Give back an exact copy of the lines below, from the first through the line with "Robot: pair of"; please stop there.

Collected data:
○ ○ ○ ○ ○ ○ ○

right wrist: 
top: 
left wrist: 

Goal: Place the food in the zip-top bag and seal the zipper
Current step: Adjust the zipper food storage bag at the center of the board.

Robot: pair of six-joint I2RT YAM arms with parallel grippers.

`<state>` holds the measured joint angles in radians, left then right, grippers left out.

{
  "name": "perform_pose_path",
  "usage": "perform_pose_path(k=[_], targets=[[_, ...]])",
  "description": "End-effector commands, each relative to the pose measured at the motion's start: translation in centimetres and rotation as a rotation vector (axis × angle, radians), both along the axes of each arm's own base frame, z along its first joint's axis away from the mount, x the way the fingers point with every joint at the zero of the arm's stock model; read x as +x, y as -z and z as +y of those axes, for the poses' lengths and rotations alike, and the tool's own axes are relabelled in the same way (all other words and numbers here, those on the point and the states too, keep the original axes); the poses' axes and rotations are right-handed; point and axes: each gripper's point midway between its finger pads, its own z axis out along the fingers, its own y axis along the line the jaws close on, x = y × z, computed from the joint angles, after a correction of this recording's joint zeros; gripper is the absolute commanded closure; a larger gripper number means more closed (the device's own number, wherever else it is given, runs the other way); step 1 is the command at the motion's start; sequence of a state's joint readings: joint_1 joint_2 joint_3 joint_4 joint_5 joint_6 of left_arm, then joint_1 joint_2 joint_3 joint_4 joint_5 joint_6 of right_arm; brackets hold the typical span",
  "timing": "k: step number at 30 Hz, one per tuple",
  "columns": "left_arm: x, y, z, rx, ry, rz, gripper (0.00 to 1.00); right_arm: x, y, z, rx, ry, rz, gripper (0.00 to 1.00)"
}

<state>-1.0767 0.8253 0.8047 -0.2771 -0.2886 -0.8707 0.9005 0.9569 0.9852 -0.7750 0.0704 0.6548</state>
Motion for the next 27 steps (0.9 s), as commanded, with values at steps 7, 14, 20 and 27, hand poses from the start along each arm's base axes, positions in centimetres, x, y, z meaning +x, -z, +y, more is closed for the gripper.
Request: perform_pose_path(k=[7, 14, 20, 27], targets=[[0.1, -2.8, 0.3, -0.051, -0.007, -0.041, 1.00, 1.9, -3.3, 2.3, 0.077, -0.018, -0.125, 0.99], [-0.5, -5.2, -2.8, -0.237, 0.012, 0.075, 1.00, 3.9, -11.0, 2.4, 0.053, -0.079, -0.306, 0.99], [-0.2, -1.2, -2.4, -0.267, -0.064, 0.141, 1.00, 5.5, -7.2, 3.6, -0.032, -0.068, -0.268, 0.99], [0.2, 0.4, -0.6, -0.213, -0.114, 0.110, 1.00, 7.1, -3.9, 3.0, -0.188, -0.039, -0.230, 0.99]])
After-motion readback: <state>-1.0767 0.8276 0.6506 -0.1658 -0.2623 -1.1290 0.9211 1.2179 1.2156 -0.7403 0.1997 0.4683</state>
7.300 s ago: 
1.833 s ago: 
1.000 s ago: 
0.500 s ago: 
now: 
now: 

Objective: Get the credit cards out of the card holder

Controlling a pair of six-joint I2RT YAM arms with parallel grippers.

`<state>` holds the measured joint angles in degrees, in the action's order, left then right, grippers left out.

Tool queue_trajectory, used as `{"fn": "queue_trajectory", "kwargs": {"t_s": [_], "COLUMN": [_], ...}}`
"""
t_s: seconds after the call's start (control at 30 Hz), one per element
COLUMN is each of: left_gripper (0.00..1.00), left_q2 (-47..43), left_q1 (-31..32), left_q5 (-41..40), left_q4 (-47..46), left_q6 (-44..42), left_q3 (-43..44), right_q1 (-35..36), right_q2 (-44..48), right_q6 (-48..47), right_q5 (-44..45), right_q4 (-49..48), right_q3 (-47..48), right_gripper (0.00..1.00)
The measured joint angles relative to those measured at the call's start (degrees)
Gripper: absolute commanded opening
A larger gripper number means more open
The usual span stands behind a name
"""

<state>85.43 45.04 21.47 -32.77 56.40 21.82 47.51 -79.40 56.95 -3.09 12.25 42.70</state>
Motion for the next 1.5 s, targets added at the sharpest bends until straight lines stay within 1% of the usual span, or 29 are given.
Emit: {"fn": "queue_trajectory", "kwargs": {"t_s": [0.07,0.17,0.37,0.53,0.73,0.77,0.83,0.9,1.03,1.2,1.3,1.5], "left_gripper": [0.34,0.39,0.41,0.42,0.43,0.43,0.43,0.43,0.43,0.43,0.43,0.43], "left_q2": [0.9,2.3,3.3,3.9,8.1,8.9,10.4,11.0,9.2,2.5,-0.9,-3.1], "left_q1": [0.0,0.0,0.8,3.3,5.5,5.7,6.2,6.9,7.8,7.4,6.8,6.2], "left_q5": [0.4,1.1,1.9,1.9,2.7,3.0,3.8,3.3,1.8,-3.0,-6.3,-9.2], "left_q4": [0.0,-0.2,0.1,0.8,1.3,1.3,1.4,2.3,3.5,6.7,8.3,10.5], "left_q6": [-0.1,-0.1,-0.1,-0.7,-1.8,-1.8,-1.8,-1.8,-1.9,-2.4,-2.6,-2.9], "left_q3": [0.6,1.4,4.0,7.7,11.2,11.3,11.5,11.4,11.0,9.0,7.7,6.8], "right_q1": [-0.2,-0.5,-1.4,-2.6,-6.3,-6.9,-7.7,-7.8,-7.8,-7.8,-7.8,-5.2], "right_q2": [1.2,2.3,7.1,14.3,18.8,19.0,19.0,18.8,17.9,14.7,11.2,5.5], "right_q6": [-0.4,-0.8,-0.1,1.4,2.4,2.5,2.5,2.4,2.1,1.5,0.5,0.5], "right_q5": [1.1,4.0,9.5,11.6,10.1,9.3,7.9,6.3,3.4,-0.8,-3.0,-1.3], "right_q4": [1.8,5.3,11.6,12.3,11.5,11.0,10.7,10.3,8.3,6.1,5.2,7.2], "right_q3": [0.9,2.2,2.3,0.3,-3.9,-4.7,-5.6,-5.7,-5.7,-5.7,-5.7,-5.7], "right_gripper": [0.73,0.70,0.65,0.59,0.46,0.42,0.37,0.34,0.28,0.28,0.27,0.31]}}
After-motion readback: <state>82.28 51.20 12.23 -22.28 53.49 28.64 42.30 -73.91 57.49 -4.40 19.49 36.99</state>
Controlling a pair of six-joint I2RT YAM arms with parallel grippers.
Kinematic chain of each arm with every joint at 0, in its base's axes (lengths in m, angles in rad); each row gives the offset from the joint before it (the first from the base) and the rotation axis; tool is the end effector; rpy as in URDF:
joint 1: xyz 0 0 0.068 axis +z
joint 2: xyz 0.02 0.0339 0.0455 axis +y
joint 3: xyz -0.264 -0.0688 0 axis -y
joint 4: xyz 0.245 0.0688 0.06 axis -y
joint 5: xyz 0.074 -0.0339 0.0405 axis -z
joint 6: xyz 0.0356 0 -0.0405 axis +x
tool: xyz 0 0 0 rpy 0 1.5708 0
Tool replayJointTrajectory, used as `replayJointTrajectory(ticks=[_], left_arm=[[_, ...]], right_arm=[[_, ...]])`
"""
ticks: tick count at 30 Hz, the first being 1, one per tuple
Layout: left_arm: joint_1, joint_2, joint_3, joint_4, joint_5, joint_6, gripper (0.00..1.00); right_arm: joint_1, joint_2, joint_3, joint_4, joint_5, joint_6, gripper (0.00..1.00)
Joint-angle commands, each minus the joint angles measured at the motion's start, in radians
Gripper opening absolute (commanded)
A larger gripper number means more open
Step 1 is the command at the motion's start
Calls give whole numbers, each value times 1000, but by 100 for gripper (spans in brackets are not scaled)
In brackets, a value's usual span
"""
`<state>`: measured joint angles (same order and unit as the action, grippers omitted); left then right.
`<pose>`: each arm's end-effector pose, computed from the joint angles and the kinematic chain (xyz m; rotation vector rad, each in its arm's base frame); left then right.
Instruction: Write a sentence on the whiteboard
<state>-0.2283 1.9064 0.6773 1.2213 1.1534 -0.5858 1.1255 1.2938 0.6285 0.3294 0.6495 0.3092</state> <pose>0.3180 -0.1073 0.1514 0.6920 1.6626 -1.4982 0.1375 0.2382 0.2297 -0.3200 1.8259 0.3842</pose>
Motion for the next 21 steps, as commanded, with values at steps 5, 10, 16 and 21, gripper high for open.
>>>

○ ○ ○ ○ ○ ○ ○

◆ RESULT FOR THIS TASK ◆
right wrist: 
top: 
left wrist: 

Goal: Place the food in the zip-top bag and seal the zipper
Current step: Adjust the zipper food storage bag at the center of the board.

Robot: pair of six-joint I2RT YAM arms with parallel grippers.

That is the complete output.